*Problem*:
An exact repetition of the data is required; no picture should appear in it.

*Data shown*:
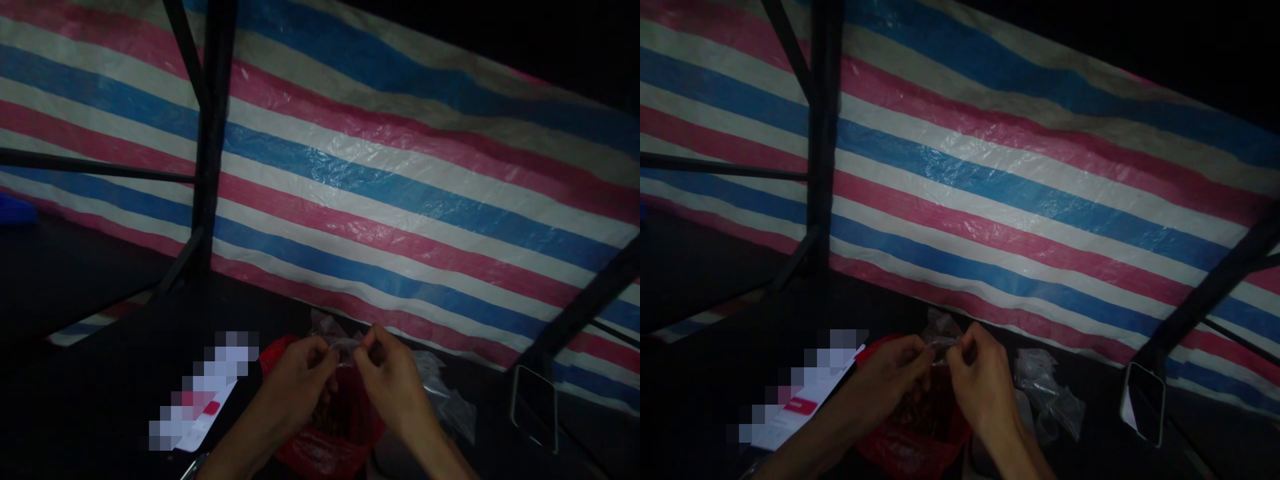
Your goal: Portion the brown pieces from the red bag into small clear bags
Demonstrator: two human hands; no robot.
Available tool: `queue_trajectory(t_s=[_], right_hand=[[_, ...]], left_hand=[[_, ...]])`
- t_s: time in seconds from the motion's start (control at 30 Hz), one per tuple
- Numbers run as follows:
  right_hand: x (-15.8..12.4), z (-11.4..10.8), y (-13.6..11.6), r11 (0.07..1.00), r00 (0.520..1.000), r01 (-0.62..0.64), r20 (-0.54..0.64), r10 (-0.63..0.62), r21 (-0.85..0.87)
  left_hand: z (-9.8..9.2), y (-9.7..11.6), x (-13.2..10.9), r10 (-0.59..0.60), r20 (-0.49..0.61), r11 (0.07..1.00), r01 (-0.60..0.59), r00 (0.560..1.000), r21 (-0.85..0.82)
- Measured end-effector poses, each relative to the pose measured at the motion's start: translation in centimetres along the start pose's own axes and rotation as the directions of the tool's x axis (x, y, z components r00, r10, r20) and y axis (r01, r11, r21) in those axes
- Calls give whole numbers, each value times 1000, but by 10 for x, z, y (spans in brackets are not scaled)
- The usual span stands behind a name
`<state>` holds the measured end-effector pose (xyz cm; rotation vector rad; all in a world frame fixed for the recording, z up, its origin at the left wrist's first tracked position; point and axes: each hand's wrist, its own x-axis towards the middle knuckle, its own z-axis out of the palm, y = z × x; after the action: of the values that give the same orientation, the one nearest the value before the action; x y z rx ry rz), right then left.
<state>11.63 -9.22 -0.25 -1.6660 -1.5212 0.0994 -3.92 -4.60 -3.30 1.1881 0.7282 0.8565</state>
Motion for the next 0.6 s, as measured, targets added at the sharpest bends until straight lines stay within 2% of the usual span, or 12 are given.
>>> queue_trajectory(t_s=[0.07,0.13,0.2,0.23,0.3,0.43,0.5,0.6], right_hand=[[-1,-3,2,999,999,41,-2,-41,-10],[-4,-8,2,994,994,112,9,-112,-2],[-9,-12,3,978,977,207,54,-207,1],[-11,-14,3,967,963,254,87,-253,-1],[-16,-16,5,948,936,318,166,-311,-20],[-21,-21,11,933,902,346,309,-301,-101],[-22,-25,15,928,906,343,311,-286,-143],[-19,-32,18,929,928,331,236,-288,-165]], left_hand=[[1,-3,0,-48,32,997,50,998,-61],[1,-3,0,-103,136,975,126,985,-180],[2,-3,3,-103,246,919,187,964,-346],[3,-4,5,-82,263,888,191,961,-419],[4,-7,11,-39,205,855,139,978,-500],[2,-19,22,13,30,911,0,999,-412],[-1,-22,24,53,-27,946,-59,998,-317],[-5,-19,22,139,-44,972,-145,989,-183]])
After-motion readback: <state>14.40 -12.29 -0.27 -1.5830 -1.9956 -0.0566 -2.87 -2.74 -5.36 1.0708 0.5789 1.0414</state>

*Task result*:
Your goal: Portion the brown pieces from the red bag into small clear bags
Demonstrator: two human hands; no robot.
Available tool: `queue_trajectory(t_s=[_], right_hand=[[_, ...]], left_hand=[[_, ...]])`
- t_s: time in seconds from the motion's start (control at 30 Hz), one per tuple
- Numbers run as follows:
  right_hand: x (-15.8..12.4), z (-11.4..10.8), y (-13.6..11.6), r11 (0.07..1.00), r00 (0.520..1.000), r01 (-0.62..0.64), r20 (-0.54..0.64), r10 (-0.63..0.62), r21 (-0.85..0.87)
  left_hand: z (-9.8..9.2), y (-9.7..11.6), x (-13.2..10.9), r10 (-0.59..0.60), r20 (-0.49..0.61), r11 (0.07..1.00), r01 (-0.60..0.59), r00 (0.560..1.000), r21 (-0.85..0.82)
- Measured end-effector poses, each relative to the pose measured at the motion's start: translation in centimetres along the start pose's own axes and rotation as the directions of the tool's x axis (x, y, z components r00, r10, r20) and y axis (r01, r11, r21) in those axes
- Calls give whole numbers, each value times 1000, but by 10 for x, z, y (spans in brackets are not scaled)
- The usual span stands behind a name
`<state>` holds the measured end-effector pose (xyz cm; rotation vector rad; all in a world frame fixed for the recording, z up, its origin at the left wrist's first tracked position; point and axes: each hand's wrist, its own x-axis towards the middle knuckle, its own z-axis out of the palm, y = z × x; after the action: of the values that give the same orientation, the one nearest the value before the action; x y z rx ry rz), right then left.
<state>11.63 -9.22 -0.25 -1.6660 -1.5212 0.0994 -3.92 -4.60 -3.30 1.1881 0.7282 0.8565</state>
Motion for the next 0.6 s, as measured, targets added at the sharpest bends until straight lines stay within 2% of the usual span, or 12 are given.
>>> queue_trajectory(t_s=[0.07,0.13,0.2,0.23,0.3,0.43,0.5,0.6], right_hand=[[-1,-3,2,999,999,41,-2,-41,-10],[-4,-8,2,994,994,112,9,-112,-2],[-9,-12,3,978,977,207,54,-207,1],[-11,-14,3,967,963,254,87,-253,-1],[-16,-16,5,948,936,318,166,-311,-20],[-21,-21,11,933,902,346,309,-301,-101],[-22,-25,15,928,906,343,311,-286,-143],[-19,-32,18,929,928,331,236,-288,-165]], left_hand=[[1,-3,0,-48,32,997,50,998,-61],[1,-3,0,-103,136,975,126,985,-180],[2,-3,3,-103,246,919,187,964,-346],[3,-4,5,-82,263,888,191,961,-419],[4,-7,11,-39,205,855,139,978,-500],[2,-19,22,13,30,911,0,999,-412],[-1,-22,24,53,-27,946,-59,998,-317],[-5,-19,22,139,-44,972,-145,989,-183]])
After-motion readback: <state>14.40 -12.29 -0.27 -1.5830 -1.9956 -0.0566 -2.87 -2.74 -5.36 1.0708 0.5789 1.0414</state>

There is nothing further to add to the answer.